*YOUR INSTRUCTIONS*.
Print each record that follows exactly, leaving the pictures behind.

Source data
== Segment start ==
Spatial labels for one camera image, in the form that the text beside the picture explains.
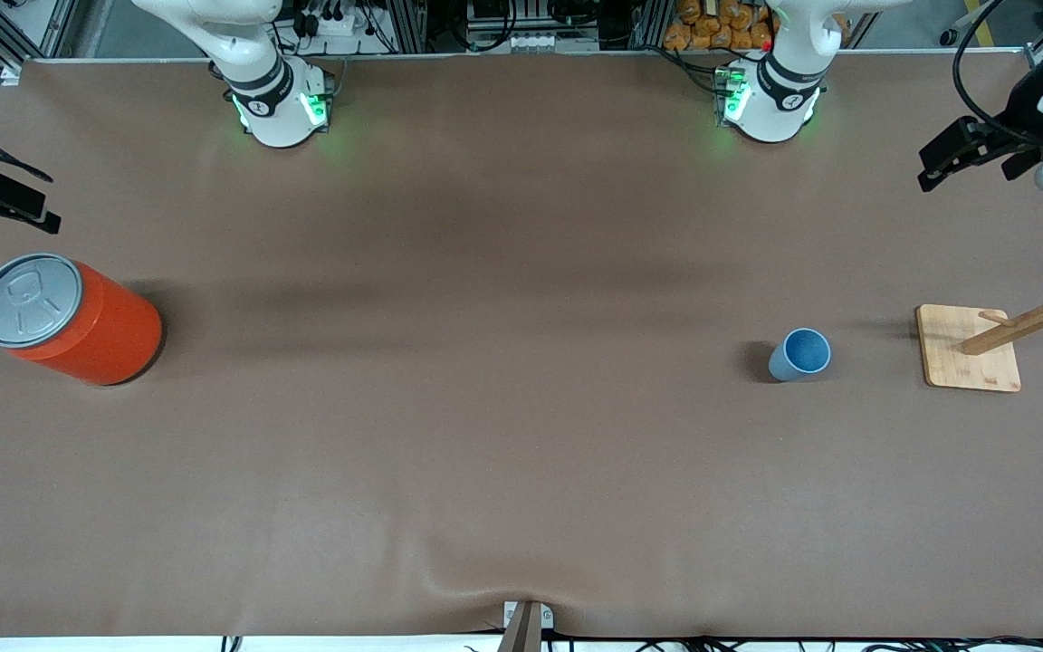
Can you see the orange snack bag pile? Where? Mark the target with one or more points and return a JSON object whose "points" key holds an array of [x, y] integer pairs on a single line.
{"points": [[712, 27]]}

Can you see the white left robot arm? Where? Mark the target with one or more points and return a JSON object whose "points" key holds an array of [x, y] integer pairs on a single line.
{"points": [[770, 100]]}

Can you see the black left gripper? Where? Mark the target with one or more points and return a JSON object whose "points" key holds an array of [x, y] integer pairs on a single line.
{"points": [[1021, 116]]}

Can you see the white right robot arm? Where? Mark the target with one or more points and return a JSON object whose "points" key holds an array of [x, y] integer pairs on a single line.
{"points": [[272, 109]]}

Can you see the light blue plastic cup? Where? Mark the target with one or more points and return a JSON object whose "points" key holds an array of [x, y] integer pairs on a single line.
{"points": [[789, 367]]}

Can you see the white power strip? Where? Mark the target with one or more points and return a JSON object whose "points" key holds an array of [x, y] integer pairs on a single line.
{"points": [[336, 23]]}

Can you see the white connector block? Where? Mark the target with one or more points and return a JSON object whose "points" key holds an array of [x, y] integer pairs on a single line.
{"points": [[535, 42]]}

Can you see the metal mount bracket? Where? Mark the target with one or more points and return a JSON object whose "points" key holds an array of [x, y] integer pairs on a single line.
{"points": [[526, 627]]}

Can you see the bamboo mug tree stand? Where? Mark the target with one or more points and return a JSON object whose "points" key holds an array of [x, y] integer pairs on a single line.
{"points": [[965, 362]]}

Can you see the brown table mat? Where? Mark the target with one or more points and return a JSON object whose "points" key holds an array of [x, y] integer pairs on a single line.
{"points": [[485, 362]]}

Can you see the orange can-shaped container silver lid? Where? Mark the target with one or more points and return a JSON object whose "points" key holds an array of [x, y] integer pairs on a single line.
== Segment end ==
*EXERCISE RESULT*.
Spatial labels for one camera image, in the form that the text beside the picture explains.
Can you see the orange snack bag pile? Where? Mark the target with one or more points and return a JSON object whose "points" key holds an array of [x, y] integer pairs on a single line.
{"points": [[712, 27]]}

Can you see the white left robot arm? Where? Mark the target with one or more points and return a JSON object whose "points" key holds an array of [x, y] integer pairs on a single line.
{"points": [[770, 100]]}

Can you see the black left gripper? Where? Mark the target with one or more points and return a JSON object whose "points" key holds an array of [x, y] integer pairs on a single line.
{"points": [[1021, 116]]}

Can you see the white right robot arm? Where? Mark the target with one or more points and return a JSON object whose "points" key holds an array of [x, y] integer pairs on a single line.
{"points": [[272, 109]]}

Can you see the light blue plastic cup? Where? Mark the target with one or more points and return a JSON object whose "points" key holds an array of [x, y] integer pairs on a single line.
{"points": [[789, 367]]}

Can you see the white power strip? Where? Mark the target with one or more points and return a JSON object whose "points" key holds an array of [x, y] integer pairs on a single line.
{"points": [[336, 23]]}

Can you see the white connector block? Where? Mark the target with one or more points and return a JSON object whose "points" key holds an array of [x, y] integer pairs on a single line.
{"points": [[535, 42]]}

Can you see the metal mount bracket? Where? Mark the target with one or more points and return a JSON object whose "points" key holds an array of [x, y] integer pairs on a single line.
{"points": [[526, 627]]}

Can you see the bamboo mug tree stand? Where? Mark the target with one or more points and return a JSON object whose "points" key holds an array of [x, y] integer pairs on a single line.
{"points": [[965, 362]]}

Can you see the brown table mat? Where? Mark the target with one or more points and return a JSON object whose "points" key holds an array of [x, y] integer pairs on a single line.
{"points": [[485, 362]]}

Can you see the orange can-shaped container silver lid? Where? Mark the target with one or more points and return a JSON object whose "points" key holds an array of [x, y] integer pairs on a single line.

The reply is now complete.